人間と同様、犬も老化すると免疫力が低下します。今までは大丈夫でも急に病気にかかったりしますので飼い主は注意と心構えが必要です。

予防接種
ワクチン接種プログラムに従って予防接種を受けましょう。5種混合ワクチン、7種混合ワクチンなどがあります。
定期健診
5歳までは年一回、6歳以降は年二回を目安に受けましょう。
健康診断では以下のような検査を受けることができます。
  • 体重測定・・・食事量が適正かどうかの目安になります
  • 体温測定・・・成犬の平熱は37.5〜38.5℃、子犬の平熱は38〜39℃くらいです
  • 便の検査・・・型さ、匂い、色、顕微鏡を使った寄生虫検査などを行います。便検査をする場合は検査の2時間以内に便を取って病院に持参します。長時間放置した便は寄生虫が卵から孵化している可能性があり、正確な検査ができません。

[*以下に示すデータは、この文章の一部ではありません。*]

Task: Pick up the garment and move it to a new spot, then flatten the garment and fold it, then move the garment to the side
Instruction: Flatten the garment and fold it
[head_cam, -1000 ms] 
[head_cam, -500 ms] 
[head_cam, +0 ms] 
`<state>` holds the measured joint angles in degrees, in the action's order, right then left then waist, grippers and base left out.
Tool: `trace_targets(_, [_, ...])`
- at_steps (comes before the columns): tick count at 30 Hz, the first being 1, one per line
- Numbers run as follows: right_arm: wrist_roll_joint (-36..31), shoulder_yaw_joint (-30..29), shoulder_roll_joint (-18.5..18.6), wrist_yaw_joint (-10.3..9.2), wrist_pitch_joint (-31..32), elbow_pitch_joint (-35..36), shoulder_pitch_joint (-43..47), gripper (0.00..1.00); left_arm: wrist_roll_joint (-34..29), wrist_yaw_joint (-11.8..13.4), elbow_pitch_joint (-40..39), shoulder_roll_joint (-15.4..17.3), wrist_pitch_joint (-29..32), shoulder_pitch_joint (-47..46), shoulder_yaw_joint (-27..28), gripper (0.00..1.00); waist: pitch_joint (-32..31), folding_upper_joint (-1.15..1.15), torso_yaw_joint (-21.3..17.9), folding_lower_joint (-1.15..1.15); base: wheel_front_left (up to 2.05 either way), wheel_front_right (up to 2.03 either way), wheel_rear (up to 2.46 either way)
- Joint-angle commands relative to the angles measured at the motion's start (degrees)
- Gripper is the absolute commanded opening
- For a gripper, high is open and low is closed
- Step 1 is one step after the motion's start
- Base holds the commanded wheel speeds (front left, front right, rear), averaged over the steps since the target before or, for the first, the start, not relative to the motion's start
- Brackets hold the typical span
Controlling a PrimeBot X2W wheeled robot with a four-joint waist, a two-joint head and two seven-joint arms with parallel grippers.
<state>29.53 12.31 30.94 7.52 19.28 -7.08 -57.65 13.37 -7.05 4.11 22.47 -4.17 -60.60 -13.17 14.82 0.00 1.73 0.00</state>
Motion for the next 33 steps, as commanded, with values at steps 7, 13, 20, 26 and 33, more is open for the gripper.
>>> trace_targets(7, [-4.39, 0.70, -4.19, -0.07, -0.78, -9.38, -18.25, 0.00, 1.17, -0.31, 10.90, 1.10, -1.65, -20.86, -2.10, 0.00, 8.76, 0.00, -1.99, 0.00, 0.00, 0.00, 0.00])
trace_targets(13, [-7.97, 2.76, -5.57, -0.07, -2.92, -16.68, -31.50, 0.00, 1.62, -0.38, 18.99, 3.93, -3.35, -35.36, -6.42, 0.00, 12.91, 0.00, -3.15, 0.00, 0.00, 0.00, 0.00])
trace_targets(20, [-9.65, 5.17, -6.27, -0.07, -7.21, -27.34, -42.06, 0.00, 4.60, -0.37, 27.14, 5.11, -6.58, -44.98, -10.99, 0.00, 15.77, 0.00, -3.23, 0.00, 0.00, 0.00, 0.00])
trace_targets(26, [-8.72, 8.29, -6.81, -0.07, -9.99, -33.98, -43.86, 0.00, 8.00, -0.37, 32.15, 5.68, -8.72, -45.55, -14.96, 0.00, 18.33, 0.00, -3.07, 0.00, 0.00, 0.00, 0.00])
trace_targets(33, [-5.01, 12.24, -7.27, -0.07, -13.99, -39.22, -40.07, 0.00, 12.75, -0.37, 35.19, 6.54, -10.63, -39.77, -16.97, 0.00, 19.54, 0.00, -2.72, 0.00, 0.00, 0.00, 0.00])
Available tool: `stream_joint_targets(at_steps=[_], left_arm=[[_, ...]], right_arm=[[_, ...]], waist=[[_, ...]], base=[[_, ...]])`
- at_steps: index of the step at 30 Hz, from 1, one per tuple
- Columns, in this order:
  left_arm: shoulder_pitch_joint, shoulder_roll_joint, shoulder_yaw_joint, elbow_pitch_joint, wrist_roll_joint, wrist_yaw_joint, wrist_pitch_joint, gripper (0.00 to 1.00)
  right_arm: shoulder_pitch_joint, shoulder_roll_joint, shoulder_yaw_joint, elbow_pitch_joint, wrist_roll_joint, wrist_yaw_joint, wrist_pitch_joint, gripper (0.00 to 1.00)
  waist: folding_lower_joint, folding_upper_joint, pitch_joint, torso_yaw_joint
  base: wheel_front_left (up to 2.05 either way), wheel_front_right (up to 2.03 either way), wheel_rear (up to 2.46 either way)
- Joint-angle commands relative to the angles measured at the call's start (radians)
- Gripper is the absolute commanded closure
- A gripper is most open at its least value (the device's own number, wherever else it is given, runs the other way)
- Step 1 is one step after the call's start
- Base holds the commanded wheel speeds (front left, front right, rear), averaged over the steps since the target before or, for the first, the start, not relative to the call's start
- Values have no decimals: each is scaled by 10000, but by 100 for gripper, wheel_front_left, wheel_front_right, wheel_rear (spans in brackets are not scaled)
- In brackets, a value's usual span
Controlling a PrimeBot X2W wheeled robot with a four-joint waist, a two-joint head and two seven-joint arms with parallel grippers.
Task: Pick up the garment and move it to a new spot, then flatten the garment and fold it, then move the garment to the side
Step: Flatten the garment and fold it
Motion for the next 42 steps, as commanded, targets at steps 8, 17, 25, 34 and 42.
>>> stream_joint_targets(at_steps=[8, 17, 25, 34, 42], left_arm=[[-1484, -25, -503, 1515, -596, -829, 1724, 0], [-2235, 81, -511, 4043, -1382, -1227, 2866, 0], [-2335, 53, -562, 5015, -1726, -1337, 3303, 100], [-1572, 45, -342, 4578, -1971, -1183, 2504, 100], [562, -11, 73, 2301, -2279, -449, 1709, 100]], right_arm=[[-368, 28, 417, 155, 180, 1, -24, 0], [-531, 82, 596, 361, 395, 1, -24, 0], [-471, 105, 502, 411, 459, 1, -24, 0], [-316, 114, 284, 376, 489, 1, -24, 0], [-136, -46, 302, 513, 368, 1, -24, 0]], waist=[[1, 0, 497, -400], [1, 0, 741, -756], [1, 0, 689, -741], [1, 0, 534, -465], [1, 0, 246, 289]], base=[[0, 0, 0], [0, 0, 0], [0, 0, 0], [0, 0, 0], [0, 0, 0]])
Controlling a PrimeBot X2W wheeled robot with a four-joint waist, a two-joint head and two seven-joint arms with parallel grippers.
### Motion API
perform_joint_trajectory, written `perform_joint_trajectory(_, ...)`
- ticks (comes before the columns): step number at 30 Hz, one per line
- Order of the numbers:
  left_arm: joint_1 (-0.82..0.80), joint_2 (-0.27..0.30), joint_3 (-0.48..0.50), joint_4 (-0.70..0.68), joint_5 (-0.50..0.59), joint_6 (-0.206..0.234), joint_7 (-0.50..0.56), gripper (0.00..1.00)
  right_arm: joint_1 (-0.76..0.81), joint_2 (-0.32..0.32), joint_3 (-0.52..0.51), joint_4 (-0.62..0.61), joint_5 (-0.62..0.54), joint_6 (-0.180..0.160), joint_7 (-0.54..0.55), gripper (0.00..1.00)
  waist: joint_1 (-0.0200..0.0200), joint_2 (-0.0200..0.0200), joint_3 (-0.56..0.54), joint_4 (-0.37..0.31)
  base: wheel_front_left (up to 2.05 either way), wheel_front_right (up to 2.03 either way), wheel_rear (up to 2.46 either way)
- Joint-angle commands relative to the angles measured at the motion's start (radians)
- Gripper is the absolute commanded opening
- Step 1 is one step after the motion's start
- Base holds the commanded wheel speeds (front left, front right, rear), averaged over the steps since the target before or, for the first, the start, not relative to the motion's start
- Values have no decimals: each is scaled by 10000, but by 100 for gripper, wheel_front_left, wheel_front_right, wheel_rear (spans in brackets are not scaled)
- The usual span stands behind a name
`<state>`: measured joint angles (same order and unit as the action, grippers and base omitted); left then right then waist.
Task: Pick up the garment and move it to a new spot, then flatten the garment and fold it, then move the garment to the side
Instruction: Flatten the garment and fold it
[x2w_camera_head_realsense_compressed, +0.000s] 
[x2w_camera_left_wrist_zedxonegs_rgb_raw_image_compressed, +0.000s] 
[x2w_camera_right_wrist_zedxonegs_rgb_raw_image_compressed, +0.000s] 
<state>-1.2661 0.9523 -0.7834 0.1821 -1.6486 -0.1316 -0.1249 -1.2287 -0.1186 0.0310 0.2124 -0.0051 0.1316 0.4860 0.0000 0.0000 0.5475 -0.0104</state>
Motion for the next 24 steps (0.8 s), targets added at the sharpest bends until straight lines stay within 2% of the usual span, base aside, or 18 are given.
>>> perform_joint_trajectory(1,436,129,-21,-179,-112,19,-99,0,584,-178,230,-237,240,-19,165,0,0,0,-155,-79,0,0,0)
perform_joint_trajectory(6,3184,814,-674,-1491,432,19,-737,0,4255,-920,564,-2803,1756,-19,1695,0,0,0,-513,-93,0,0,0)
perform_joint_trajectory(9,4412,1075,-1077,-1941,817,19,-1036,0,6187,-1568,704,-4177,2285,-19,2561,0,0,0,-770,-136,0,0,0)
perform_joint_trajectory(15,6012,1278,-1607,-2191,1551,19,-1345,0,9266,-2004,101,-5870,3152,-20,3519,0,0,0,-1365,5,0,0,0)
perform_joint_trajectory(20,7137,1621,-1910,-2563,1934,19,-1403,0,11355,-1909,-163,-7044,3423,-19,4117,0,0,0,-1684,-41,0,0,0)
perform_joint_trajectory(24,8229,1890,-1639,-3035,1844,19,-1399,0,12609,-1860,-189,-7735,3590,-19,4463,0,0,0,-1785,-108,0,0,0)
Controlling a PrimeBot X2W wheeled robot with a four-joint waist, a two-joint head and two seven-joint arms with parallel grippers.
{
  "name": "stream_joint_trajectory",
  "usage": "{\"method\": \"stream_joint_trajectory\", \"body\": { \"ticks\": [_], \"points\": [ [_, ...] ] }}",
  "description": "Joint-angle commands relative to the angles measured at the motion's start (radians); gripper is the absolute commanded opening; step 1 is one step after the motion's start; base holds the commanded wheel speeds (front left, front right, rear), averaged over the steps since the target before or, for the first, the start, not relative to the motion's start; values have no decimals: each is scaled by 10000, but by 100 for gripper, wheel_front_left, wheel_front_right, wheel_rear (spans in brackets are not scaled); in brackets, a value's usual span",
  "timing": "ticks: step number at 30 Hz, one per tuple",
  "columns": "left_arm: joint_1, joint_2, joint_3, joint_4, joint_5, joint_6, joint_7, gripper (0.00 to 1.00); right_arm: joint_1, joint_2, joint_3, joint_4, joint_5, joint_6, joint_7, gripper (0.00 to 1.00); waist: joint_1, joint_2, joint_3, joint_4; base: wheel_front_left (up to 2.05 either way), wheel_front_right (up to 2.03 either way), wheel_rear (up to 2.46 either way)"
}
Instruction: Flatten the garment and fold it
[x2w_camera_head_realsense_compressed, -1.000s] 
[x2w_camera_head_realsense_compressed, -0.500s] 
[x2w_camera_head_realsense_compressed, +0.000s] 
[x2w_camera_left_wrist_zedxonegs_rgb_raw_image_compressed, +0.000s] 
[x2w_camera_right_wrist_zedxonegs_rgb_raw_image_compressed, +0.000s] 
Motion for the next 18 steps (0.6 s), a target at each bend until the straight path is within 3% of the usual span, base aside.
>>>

  • 血液検査・・・血液系の疾患や血液型を調べることができます。血液型は怪我をした際輸血が必要なときに知っておくと便利です。ちなみに犬の血液型は人間と違って9種類あります。
  • 尿検査・・・泌尿器系の疾患を調べることができます。
  • レントゲン検査・・・骨折や脱臼が疑われるときや、尿管や膀胱に異常が見られるとき、胃や腸の中に異物があるときなどこの検査を行います。
  • 心電図検査・・・不整脈、心室肥大、冠状動脈疾患などを調べます。